> ACTION ITEM:
May I have the line containing "Find green apple" and every line after it through the end of the data, repeated exactly and with no other lines?

> ENTRIES SHOWN:
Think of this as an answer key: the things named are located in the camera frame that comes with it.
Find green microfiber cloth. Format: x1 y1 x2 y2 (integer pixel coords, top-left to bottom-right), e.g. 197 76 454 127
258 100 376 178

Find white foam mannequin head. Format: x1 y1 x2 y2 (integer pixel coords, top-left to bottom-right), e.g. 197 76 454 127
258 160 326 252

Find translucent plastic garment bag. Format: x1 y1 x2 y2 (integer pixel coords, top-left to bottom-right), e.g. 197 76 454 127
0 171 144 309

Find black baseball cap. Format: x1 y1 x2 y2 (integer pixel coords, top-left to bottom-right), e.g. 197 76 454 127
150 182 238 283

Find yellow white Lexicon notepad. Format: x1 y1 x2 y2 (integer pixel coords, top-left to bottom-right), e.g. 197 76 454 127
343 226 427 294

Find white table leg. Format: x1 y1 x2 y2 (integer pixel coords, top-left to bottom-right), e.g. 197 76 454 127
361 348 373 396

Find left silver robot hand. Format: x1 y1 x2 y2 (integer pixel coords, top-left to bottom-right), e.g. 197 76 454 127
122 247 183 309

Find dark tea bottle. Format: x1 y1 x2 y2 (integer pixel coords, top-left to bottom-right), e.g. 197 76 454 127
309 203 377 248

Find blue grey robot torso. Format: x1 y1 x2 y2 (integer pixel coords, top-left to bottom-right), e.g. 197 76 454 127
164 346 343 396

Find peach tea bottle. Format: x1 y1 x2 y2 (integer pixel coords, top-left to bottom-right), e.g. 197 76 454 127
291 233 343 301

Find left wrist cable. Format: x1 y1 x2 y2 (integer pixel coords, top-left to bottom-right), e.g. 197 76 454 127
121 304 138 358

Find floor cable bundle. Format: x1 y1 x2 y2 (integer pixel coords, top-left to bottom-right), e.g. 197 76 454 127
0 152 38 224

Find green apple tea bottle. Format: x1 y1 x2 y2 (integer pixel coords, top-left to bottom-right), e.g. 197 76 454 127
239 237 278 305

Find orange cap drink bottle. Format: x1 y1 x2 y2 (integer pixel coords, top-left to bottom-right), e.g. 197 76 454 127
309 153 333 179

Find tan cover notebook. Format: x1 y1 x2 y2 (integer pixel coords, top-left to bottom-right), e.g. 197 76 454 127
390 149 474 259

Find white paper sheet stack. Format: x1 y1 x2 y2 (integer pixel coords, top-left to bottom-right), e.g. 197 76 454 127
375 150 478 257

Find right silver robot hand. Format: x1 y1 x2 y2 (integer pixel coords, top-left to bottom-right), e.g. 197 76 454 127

> ANSWER SECTION:
Find green apple tea bottle. Format: x1 y1 x2 y2 (integer pixel coords, top-left to bottom-right), e.g. 197 76 454 127
239 237 278 305

Find orange cap drink bottle. Format: x1 y1 x2 y2 (integer pixel coords, top-left to bottom-right), e.g. 197 76 454 127
309 153 333 179

Find tan cover notebook. Format: x1 y1 x2 y2 (integer pixel coords, top-left to bottom-right), e.g. 197 76 454 127
390 149 474 259

Find white paper sheet stack. Format: x1 y1 x2 y2 (integer pixel coords, top-left to bottom-right), e.g. 197 76 454 127
375 150 478 257

Find right silver robot hand. Format: x1 y1 x2 y2 (integer pixel coords, top-left to bottom-right), e.g. 197 76 454 127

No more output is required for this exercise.